What lines of the data include the string "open"? Copy them all.
#### Data records
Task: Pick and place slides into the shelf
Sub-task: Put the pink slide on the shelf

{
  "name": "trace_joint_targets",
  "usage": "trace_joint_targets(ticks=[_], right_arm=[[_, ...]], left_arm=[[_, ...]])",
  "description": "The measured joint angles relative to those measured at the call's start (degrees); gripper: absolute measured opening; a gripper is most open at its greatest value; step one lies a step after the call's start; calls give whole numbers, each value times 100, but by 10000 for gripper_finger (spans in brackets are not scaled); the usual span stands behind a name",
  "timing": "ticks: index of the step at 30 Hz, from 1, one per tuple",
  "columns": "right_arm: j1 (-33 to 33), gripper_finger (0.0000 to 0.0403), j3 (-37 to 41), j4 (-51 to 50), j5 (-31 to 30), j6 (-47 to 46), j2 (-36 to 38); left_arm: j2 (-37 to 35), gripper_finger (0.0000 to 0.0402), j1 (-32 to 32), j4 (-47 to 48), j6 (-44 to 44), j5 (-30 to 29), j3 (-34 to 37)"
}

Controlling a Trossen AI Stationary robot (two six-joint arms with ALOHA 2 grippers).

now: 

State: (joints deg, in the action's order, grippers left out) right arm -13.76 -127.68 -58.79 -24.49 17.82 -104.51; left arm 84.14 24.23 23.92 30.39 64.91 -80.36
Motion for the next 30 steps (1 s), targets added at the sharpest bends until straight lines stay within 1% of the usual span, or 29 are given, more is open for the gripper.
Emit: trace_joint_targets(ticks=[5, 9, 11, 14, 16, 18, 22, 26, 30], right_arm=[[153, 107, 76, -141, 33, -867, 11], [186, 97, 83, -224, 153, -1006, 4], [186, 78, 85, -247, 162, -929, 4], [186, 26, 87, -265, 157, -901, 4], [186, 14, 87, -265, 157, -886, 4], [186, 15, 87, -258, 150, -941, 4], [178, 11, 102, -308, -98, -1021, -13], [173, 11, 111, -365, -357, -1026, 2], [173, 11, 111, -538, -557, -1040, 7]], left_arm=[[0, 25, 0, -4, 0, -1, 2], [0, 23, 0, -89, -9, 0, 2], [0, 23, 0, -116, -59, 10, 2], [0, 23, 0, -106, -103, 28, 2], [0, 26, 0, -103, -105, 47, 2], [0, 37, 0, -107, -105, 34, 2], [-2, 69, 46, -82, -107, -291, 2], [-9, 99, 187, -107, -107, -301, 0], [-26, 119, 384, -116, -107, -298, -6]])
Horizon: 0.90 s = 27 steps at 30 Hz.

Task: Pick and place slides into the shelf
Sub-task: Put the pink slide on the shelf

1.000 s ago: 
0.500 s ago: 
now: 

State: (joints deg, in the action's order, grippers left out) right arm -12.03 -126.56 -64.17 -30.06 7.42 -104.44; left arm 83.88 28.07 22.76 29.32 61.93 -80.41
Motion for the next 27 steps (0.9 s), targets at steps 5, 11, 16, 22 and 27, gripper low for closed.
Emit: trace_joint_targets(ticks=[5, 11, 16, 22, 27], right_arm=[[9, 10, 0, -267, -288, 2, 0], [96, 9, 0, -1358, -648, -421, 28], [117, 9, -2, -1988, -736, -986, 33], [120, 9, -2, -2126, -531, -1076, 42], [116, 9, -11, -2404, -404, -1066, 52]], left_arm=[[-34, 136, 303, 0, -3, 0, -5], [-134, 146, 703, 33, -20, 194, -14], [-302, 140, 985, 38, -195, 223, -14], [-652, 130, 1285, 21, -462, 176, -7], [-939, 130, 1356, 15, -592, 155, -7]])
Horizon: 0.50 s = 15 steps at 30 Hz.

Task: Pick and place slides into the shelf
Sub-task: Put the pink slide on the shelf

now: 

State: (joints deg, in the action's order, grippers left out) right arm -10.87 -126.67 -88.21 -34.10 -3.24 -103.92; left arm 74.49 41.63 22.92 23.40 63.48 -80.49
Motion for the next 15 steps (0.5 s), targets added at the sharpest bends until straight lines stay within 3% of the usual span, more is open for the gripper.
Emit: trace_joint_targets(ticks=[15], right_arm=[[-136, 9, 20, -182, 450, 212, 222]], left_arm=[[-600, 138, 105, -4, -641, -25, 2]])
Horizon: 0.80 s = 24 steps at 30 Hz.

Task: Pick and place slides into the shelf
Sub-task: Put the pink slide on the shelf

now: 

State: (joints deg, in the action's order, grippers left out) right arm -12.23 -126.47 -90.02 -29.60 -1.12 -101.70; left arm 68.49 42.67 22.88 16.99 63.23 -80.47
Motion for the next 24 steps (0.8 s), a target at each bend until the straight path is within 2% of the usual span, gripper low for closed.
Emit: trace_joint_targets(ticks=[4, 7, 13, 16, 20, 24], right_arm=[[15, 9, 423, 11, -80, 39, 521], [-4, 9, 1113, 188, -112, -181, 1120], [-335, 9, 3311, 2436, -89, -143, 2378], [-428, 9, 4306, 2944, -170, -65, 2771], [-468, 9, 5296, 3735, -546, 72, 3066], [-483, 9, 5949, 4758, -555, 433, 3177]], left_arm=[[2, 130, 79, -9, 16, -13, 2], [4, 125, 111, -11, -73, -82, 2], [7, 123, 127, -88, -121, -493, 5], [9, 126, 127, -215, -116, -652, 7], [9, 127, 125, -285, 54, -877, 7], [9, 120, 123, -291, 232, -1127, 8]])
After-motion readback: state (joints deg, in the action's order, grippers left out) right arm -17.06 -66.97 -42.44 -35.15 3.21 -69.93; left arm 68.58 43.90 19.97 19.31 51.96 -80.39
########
◆ **Response**:
  "description": "The measured joint angles relative to those measured at the call's start (degrees); gripper: absolute measured opening; a gripper is most open at its greatest value; step one lies a step after the call's start; calls give whole numbers, each value times 100, but by 10000 for gripper_finger (spans in brackets are not scaled); the usual span stands behind a name",
Motion for the next 30 steps (1 s), targets added at the sharpest bends until straight lines stay within 1% of the usual span, or 29 are given, more is open for the gripper.
Motion for the next 15 steps (0.5 s), targets added at the sharpest bends until straight lines stay within 3% of the usual span, more is open for the gripper.

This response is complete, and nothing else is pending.